Des journalistes incompris, un public dépité. C’est « le grand malentendu ». Jean-Marie Charon est un sociologue averti de la presse en France. Chercheur au CNRS, enseignant à l’Université de Rennes, il observe avec attention l’évolution du journalisme, la diversification de ses pratiques, les transformations de son environnement. Il se distingue de plusieurs de ses confères par une attention constante aux enjeux déontologiques et éthiques de la profession.
Charon pointe dans son dernier ouvrage le malentendu tenace entre les attentes du public et les prestations des médias. Sur la marche du monde et les événements qui le touchent de près dans sa vie quotidienne, le premier attend une information impeccable, un journalisme dont le mot d’ordre serait « objectif : zéro défaut ».
Cela explique l’état d’insatisfaction, le scepticisme, quand ce n’est pas le rejet pur et simple des médias, affichés lors d’enquêtes d’opinion périodiques. Cela explique les accusations d’approximation, de bâclage, d’irresponsabilité, portées contre les journalistes.
A cette exigence, la réponse collective ou individuelle des gens de métier est d’offrir « la meilleure information possible avec les moyens dont nous disposons ». Elle reste le plus souvent fermée à une remise en cause des méthodes. Elle traduit une réticence à clarifier les orientations éthiques.
L’abondance et la précision des informations réunies par Jean-Marie Charon sur ce débat sont confondantes. Son livre réunit les états généraux du journalisme en France. Il fait entendre la voix des professionnels et de leurs syndicats, mais aussi les questions de la société civile et des institutions. Il évoque les travaux des chercheurs et recense les critiques. Il rappelle, si besoin est, que l’information est un bien commun, dont la défense n’est le privilège de personne mais le devoir de tous. Elle est l’enjeu d’un débat public permanent.

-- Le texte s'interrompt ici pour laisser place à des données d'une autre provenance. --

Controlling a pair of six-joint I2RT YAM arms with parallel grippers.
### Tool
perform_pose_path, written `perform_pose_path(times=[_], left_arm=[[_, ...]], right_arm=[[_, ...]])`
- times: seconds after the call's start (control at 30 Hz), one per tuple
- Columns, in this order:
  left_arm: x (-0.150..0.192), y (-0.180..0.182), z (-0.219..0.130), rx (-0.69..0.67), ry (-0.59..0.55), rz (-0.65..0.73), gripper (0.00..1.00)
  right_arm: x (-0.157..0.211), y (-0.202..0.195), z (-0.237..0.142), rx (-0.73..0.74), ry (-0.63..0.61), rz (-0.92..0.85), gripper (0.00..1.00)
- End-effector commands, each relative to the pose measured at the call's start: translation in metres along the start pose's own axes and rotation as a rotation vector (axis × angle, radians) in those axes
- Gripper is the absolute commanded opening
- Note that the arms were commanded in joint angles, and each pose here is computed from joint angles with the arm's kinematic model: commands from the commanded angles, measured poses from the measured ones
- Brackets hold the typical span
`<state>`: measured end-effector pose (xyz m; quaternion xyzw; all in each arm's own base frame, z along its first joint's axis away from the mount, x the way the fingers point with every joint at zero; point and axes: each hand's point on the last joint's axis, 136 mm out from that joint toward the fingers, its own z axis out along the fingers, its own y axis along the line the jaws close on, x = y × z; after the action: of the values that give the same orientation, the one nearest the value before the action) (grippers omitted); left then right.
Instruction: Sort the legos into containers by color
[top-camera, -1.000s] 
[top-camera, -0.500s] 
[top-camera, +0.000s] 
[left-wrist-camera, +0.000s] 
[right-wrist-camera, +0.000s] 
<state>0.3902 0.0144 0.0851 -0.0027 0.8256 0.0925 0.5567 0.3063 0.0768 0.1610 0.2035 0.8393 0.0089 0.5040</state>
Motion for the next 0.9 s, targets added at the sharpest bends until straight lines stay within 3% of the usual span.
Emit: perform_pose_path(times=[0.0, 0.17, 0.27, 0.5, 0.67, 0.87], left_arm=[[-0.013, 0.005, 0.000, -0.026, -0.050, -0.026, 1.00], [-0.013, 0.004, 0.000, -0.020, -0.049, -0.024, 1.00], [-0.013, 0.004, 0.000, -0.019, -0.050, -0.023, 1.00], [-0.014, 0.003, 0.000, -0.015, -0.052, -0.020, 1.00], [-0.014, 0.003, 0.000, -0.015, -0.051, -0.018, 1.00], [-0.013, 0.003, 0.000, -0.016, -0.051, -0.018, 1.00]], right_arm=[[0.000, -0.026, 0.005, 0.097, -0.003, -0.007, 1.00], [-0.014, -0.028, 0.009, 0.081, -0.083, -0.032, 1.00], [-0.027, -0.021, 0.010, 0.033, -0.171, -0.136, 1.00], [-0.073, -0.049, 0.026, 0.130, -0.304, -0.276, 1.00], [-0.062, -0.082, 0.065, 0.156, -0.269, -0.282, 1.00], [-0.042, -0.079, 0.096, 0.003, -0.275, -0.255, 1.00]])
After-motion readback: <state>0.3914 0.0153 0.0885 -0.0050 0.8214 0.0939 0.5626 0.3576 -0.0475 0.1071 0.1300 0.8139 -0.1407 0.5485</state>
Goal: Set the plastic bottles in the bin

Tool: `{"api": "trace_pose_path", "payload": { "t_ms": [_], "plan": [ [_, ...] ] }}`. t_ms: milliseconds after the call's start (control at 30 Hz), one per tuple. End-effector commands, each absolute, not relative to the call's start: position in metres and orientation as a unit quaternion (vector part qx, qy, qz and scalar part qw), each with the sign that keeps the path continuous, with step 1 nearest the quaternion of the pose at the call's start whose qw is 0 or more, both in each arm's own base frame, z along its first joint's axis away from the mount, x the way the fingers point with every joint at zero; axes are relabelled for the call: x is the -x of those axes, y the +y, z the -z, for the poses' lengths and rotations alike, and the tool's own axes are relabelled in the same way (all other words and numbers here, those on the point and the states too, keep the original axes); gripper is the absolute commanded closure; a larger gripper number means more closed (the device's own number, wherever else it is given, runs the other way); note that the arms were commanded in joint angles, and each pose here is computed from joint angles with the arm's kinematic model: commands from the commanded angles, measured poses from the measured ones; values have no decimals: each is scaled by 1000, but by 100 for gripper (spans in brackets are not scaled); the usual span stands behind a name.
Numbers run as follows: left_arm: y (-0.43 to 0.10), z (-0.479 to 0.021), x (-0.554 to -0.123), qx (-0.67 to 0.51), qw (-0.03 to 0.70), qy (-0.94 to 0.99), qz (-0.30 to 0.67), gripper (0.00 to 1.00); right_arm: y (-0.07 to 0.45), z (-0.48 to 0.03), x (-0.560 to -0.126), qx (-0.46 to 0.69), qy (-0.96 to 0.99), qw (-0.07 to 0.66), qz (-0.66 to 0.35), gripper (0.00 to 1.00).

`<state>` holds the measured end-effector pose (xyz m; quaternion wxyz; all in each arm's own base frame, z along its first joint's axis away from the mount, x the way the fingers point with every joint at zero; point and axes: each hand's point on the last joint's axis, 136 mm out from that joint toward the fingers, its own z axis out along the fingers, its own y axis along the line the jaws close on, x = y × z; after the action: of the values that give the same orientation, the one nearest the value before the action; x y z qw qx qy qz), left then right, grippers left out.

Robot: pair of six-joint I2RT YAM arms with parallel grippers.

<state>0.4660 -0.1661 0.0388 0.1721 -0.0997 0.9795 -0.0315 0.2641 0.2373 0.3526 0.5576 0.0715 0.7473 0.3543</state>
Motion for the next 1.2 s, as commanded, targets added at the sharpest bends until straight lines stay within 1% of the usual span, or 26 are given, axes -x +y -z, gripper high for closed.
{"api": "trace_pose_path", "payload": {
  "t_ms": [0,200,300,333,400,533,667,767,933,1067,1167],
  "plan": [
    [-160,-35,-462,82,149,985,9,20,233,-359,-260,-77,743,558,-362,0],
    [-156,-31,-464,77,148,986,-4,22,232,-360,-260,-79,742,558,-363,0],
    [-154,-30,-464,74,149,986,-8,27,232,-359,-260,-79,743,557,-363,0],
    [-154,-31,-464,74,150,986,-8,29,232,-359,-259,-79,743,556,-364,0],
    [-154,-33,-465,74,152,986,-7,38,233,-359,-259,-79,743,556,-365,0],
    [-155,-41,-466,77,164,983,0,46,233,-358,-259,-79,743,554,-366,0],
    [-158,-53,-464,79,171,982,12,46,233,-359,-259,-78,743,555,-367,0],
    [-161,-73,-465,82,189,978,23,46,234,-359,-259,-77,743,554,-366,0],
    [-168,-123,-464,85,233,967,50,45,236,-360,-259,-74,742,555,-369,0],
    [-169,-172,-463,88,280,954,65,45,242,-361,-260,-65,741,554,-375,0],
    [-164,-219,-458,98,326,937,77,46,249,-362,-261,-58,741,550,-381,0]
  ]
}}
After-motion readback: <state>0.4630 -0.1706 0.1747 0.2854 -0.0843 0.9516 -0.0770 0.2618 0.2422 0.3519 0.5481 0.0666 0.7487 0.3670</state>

Charon explore les diverses voies qui permettraient de renforcer l’engagement citoyen des médias, leur rôle d’alerte, et d’assurer mieux leur responsabilité sociale. Il ne tient pas un discours militant. Il avance par interrogations et par hypothèses. Cela ne donne que plus de poids à sa démonstration, qui débouche sur la discussion de deux aspects concrets : la responsabilité des médias « fauteurs de troubles » dans la crise des banlieues et leur contribution à la dépolitisation de la vie publique française.

 « Les journalistes et leur public : le grand malentendu », par Jean-Marie Charon, Paris, Vuibert, 245 pages.